§ **Material provided**
################

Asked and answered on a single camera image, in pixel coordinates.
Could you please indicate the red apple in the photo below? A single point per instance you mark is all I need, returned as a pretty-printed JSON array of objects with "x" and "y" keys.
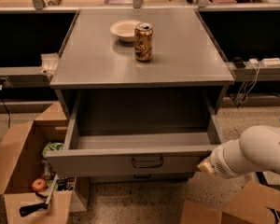
[{"x": 39, "y": 185}]

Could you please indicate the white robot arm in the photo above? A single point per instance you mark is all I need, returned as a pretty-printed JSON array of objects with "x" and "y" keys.
[{"x": 256, "y": 150}]

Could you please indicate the green snack bag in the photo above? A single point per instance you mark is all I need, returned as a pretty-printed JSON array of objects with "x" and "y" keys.
[{"x": 51, "y": 146}]

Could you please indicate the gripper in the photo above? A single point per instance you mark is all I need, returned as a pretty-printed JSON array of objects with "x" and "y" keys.
[{"x": 220, "y": 161}]

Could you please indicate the black chair leg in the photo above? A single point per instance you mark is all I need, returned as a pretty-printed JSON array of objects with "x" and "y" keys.
[{"x": 261, "y": 178}]

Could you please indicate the cardboard box right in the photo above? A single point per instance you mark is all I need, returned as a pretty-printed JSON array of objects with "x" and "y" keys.
[{"x": 253, "y": 204}]

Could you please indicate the white power strip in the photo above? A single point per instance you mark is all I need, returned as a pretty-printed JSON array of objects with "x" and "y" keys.
[{"x": 271, "y": 62}]

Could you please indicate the black drawer handle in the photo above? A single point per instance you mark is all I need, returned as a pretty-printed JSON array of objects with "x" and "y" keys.
[{"x": 147, "y": 162}]

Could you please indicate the grey top drawer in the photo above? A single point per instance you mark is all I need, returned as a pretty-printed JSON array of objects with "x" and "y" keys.
[{"x": 109, "y": 128}]

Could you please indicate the black handled tool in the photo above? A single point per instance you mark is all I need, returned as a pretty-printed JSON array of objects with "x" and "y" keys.
[{"x": 29, "y": 209}]

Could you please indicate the open cardboard box left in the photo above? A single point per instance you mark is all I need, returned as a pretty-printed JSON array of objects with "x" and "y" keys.
[{"x": 20, "y": 165}]

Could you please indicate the grey metal cabinet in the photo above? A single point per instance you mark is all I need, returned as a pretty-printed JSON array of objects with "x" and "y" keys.
[{"x": 141, "y": 89}]

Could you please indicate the gold drink can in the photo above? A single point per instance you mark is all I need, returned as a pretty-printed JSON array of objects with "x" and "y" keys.
[{"x": 143, "y": 34}]

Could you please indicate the white paper bowl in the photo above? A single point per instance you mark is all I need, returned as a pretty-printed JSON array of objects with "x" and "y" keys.
[{"x": 124, "y": 30}]

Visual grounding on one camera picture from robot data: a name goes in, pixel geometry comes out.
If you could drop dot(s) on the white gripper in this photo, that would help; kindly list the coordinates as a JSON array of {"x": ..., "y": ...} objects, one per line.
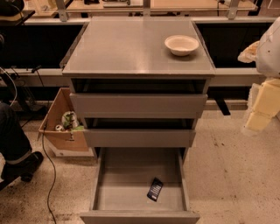
[{"x": 269, "y": 53}]

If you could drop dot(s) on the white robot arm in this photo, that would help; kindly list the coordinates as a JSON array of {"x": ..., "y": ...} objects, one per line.
[{"x": 268, "y": 54}]

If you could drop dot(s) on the grey drawer cabinet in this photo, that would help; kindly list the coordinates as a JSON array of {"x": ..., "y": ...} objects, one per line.
[{"x": 127, "y": 55}]

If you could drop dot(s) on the grey bottom drawer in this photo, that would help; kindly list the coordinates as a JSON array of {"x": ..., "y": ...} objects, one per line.
[{"x": 123, "y": 179}]

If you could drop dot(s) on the grey drawer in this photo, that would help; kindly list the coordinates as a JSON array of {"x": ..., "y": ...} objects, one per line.
[
  {"x": 123, "y": 179},
  {"x": 138, "y": 105},
  {"x": 139, "y": 132}
]

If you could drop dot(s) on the grey top drawer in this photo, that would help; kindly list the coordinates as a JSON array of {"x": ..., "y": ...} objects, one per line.
[{"x": 138, "y": 105}]

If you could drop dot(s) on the grey middle drawer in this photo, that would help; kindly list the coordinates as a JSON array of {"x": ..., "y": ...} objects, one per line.
[{"x": 139, "y": 132}]

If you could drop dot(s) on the white paper bowl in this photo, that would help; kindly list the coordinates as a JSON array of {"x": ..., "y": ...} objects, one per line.
[{"x": 181, "y": 45}]

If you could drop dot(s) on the green white crumpled bag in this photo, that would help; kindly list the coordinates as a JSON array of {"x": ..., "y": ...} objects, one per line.
[{"x": 70, "y": 121}]

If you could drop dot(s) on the cardboard box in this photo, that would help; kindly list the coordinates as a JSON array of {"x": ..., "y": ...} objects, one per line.
[{"x": 63, "y": 142}]

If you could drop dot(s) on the small tape roll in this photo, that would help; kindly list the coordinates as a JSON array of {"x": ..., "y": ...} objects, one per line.
[{"x": 59, "y": 127}]

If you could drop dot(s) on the black shoe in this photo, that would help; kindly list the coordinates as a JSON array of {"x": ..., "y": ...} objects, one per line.
[{"x": 24, "y": 169}]

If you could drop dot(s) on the person's dark trouser leg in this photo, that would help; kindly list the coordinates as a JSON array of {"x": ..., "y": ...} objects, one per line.
[{"x": 14, "y": 144}]

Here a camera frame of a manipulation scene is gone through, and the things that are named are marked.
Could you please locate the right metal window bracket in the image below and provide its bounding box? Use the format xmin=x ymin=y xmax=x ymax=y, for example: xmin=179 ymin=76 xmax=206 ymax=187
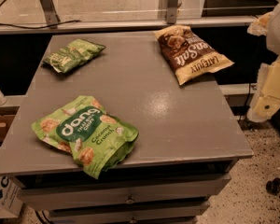
xmin=166 ymin=0 xmax=178 ymax=24

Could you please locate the green jalapeno chip bag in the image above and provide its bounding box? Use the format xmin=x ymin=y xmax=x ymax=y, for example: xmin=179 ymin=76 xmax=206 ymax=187
xmin=43 ymin=39 xmax=105 ymax=73

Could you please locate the grey drawer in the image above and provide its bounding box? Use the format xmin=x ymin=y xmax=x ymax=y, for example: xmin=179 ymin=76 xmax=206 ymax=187
xmin=18 ymin=174 xmax=231 ymax=210
xmin=49 ymin=200 xmax=209 ymax=224

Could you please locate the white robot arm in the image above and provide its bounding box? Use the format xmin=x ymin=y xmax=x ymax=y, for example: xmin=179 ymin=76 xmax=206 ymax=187
xmin=246 ymin=2 xmax=280 ymax=122

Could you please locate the grey drawer cabinet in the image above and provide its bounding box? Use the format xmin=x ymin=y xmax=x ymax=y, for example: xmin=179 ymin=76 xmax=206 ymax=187
xmin=0 ymin=32 xmax=252 ymax=224

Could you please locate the left metal window bracket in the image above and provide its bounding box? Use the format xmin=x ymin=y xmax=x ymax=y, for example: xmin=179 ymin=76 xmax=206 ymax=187
xmin=39 ymin=0 xmax=60 ymax=28

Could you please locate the lower grey drawer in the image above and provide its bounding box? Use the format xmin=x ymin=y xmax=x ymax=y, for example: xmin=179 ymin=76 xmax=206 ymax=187
xmin=49 ymin=200 xmax=209 ymax=224

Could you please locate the white printed bag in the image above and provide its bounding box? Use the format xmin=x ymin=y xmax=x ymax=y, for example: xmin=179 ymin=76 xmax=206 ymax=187
xmin=0 ymin=176 xmax=22 ymax=218

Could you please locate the black office chair caster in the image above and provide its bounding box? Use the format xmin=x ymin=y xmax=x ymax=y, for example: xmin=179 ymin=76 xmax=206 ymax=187
xmin=266 ymin=177 xmax=280 ymax=195

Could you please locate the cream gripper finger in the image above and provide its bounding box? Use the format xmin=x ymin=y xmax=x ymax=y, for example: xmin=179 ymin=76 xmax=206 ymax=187
xmin=247 ymin=12 xmax=272 ymax=36

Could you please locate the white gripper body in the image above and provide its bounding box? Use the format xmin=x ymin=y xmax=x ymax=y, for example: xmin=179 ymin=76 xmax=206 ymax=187
xmin=246 ymin=56 xmax=280 ymax=122

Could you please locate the metal window bracket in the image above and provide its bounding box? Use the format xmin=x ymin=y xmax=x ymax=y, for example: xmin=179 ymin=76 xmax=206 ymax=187
xmin=166 ymin=0 xmax=178 ymax=24
xmin=39 ymin=0 xmax=60 ymax=28

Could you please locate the black cable on ledge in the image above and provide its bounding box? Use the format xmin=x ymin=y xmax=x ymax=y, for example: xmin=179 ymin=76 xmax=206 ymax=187
xmin=0 ymin=19 xmax=82 ymax=30

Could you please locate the black hanging cable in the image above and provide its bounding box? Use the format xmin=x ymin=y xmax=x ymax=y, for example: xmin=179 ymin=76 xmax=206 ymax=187
xmin=239 ymin=83 xmax=254 ymax=129

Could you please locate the green Dang coconut chip bag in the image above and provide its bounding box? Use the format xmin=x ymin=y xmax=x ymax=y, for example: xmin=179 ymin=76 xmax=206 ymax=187
xmin=32 ymin=96 xmax=138 ymax=179

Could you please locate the brown cardboard box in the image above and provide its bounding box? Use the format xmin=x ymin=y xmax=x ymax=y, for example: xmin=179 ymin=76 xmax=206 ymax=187
xmin=0 ymin=115 xmax=15 ymax=141

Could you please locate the upper grey drawer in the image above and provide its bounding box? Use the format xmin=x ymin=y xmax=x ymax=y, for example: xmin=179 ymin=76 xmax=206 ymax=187
xmin=18 ymin=174 xmax=231 ymax=210

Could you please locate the brown Late July chip bag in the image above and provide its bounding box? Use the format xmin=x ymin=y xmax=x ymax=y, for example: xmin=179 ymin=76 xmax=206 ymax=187
xmin=154 ymin=25 xmax=233 ymax=85

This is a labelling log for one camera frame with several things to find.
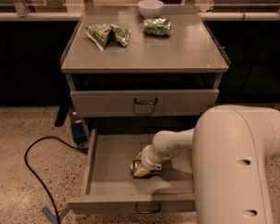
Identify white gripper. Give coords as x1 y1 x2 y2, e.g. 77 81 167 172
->
132 145 162 178

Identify silver blue redbull can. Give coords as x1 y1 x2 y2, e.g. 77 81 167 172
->
131 160 147 177

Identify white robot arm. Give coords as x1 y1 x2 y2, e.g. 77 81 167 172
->
131 105 280 224

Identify open middle drawer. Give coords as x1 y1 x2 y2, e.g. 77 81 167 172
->
68 129 195 215

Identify closed top drawer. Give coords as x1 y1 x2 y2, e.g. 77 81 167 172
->
71 90 219 118

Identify grey drawer cabinet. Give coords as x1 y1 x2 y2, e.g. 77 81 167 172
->
62 5 229 132

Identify blue power box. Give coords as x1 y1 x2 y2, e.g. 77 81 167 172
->
71 120 87 144

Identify blue tape cross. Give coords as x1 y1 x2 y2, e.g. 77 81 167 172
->
41 204 73 224

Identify green chip bag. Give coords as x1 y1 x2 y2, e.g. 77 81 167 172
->
85 23 131 50

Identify white bowl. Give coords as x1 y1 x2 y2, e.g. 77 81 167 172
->
138 0 163 19

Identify black floor cable left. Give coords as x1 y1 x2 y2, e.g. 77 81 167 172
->
24 135 90 224

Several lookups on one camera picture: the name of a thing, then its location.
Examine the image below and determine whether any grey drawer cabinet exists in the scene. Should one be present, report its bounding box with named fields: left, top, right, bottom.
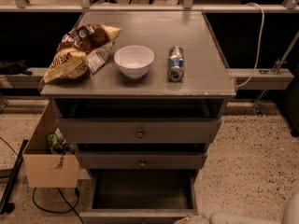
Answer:
left=39, top=10, right=237, bottom=185

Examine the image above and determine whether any white bowl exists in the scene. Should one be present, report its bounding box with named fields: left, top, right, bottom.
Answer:
left=114, top=45, right=155, bottom=79

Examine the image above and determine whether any black object on ledge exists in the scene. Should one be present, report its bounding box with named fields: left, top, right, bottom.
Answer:
left=0, top=60, right=33, bottom=76

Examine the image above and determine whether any black stand leg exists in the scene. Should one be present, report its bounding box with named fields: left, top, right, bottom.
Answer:
left=0, top=139, right=28, bottom=215

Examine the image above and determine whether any grey top drawer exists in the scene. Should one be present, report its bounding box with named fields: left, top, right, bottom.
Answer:
left=56, top=119, right=221, bottom=144

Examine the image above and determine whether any white cable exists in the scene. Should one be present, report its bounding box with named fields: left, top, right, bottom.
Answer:
left=233, top=2, right=265, bottom=90

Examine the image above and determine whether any grey drawer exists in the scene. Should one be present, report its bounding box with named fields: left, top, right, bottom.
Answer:
left=76, top=151, right=207, bottom=170
left=56, top=119, right=221, bottom=144
left=80, top=170, right=198, bottom=224

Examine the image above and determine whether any green snack packet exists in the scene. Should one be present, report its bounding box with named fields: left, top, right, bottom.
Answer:
left=46, top=133, right=59, bottom=151

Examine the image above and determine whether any black floor cable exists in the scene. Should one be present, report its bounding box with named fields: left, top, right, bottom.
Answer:
left=32, top=187, right=86, bottom=224

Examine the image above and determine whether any cardboard box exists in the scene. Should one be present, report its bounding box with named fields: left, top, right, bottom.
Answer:
left=22, top=103, right=79, bottom=188

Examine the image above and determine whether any blue silver soda can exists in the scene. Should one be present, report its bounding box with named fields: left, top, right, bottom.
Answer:
left=168, top=46, right=184, bottom=82

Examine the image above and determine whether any grey middle drawer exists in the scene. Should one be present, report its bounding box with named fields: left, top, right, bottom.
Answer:
left=76, top=151, right=207, bottom=170

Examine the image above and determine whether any yellow brown chip bag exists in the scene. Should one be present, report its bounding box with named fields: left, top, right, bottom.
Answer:
left=43, top=23, right=121, bottom=84

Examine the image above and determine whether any grey bottom drawer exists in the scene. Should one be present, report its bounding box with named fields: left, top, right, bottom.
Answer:
left=80, top=170, right=198, bottom=224

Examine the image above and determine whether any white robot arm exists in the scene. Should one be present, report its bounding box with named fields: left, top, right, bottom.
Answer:
left=173, top=192, right=299, bottom=224

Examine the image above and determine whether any metal railing frame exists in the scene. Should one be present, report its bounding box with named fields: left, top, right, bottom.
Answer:
left=0, top=0, right=299, bottom=117

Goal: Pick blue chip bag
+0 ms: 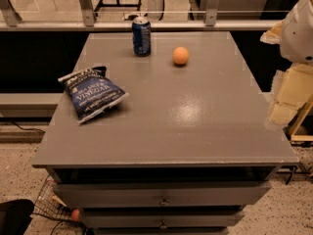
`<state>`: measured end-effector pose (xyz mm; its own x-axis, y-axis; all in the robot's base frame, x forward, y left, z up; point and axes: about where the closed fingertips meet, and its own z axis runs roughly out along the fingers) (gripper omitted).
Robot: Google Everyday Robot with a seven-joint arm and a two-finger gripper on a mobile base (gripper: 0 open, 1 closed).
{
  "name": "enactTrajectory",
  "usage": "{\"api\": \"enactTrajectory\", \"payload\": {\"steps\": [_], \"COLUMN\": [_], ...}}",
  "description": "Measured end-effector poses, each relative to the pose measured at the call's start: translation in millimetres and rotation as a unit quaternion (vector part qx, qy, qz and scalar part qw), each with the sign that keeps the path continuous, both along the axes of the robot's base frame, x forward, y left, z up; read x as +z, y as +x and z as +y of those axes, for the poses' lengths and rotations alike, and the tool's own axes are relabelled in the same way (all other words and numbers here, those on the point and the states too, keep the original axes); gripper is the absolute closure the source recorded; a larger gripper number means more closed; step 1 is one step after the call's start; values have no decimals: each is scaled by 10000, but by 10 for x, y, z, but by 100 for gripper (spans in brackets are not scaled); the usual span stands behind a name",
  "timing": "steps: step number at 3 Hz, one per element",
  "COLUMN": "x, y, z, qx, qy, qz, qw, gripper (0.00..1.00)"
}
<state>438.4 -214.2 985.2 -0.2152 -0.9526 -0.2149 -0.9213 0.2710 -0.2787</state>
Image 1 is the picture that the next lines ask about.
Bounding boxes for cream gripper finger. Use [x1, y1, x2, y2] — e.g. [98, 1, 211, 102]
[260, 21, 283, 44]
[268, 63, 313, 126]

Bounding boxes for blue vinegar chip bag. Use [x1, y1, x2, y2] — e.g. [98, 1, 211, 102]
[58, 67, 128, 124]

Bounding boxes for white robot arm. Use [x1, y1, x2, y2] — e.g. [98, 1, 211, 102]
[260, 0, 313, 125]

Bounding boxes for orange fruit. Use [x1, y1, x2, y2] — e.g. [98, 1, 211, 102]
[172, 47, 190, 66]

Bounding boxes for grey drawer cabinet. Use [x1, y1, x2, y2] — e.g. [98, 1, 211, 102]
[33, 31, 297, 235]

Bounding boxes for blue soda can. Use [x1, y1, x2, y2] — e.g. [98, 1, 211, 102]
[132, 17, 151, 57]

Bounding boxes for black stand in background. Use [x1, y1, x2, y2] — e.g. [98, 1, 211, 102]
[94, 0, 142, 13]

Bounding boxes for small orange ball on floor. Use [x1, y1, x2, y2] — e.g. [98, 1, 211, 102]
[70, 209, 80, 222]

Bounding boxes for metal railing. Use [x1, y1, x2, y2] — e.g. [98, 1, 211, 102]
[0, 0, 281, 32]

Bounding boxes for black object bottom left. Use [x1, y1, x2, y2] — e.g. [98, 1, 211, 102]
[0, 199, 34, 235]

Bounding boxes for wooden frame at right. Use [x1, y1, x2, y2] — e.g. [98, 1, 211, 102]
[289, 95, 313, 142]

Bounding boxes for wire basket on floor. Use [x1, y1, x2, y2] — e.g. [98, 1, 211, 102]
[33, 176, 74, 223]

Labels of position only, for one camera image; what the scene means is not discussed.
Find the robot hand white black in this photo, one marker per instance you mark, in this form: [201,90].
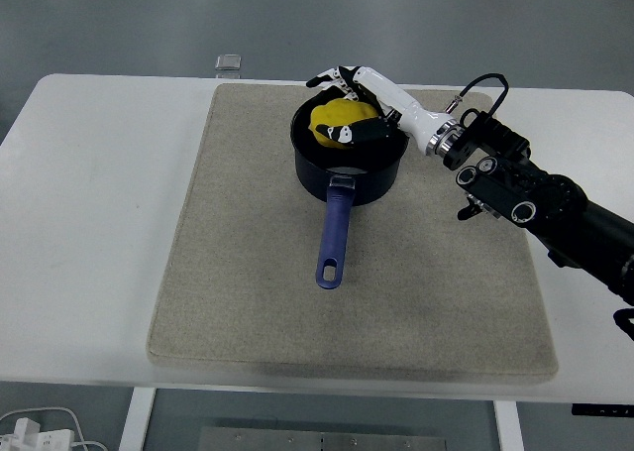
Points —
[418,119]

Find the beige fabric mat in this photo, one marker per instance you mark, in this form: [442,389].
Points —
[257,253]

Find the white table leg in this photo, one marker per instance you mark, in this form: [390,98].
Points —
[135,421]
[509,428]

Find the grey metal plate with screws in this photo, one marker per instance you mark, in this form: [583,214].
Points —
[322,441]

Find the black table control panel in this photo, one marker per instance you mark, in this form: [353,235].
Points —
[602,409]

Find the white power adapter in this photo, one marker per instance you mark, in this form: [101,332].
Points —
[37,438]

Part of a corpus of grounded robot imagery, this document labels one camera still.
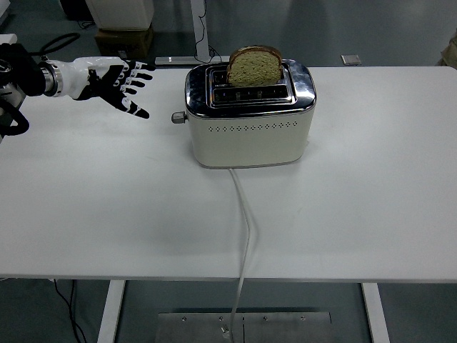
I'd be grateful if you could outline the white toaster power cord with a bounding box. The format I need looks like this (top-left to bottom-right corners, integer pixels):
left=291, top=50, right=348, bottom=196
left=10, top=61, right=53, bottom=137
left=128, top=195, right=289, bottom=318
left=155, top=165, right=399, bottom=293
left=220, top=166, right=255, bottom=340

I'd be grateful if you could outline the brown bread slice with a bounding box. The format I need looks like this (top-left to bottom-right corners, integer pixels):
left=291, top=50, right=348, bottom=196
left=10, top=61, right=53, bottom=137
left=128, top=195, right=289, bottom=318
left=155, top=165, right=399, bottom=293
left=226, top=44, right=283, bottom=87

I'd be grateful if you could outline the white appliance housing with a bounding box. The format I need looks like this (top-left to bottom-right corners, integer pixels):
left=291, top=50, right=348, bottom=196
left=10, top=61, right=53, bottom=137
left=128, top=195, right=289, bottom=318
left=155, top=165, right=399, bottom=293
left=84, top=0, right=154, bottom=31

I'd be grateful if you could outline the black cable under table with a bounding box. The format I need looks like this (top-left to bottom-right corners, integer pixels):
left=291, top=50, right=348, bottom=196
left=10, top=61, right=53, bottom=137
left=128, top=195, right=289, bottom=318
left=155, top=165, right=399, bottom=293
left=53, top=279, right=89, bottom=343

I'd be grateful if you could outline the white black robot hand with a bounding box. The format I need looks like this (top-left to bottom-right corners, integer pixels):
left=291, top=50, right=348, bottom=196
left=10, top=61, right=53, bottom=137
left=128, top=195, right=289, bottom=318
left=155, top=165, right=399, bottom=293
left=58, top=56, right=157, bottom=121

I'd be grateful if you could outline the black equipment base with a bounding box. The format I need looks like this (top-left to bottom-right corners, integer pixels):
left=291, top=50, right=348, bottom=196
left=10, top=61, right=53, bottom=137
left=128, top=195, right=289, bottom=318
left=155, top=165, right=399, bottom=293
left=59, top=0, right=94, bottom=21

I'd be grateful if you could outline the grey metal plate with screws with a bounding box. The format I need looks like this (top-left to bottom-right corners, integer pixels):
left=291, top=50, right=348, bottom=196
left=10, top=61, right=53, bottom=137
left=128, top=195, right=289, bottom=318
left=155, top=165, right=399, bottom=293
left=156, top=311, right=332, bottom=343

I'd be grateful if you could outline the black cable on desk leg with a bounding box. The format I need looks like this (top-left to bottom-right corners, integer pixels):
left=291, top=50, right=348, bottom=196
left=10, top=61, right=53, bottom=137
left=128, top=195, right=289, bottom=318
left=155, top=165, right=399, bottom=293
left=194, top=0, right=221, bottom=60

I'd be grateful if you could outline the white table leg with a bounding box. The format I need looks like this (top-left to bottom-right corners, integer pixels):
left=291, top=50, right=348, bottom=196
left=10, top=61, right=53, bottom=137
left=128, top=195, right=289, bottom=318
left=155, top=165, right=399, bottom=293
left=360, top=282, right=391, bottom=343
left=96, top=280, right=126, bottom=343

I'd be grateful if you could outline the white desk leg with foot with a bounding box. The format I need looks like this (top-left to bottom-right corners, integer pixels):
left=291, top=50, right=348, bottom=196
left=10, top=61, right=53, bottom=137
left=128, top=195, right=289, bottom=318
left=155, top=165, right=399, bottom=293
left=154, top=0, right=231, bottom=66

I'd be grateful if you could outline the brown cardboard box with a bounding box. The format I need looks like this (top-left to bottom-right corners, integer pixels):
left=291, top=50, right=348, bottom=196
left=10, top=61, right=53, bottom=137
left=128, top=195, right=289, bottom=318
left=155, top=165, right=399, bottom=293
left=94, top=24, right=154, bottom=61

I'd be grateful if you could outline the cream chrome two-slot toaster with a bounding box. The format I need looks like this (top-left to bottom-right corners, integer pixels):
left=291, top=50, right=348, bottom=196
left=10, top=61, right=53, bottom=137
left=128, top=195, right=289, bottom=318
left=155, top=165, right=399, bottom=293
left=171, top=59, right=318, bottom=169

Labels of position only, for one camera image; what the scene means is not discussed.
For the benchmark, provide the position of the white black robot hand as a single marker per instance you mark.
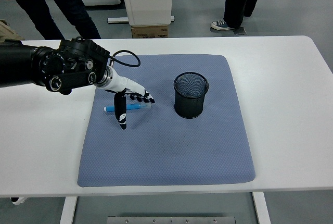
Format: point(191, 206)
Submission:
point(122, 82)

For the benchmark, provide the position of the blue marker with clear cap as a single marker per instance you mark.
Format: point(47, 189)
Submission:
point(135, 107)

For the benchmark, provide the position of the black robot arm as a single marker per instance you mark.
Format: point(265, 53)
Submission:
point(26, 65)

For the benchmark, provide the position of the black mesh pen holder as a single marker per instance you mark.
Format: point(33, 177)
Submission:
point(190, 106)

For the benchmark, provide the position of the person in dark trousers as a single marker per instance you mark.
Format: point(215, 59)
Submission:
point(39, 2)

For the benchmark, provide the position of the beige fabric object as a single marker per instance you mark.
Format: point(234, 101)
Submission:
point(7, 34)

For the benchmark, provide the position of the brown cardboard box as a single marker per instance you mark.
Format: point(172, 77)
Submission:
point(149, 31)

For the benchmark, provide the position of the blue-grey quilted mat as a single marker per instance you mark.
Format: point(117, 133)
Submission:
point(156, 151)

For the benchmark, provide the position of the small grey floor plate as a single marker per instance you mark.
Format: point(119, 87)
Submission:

################

Wherever the word "picture" occurs in a line of the listing, copy that line.

§ **The answer**
Visual grounding on one camera picture from robot data: a name goes in, pixel geometry comes out.
Several lookups on one camera picture: the name of a thing, then its location.
Image 1 is the picture that the next lines ask about.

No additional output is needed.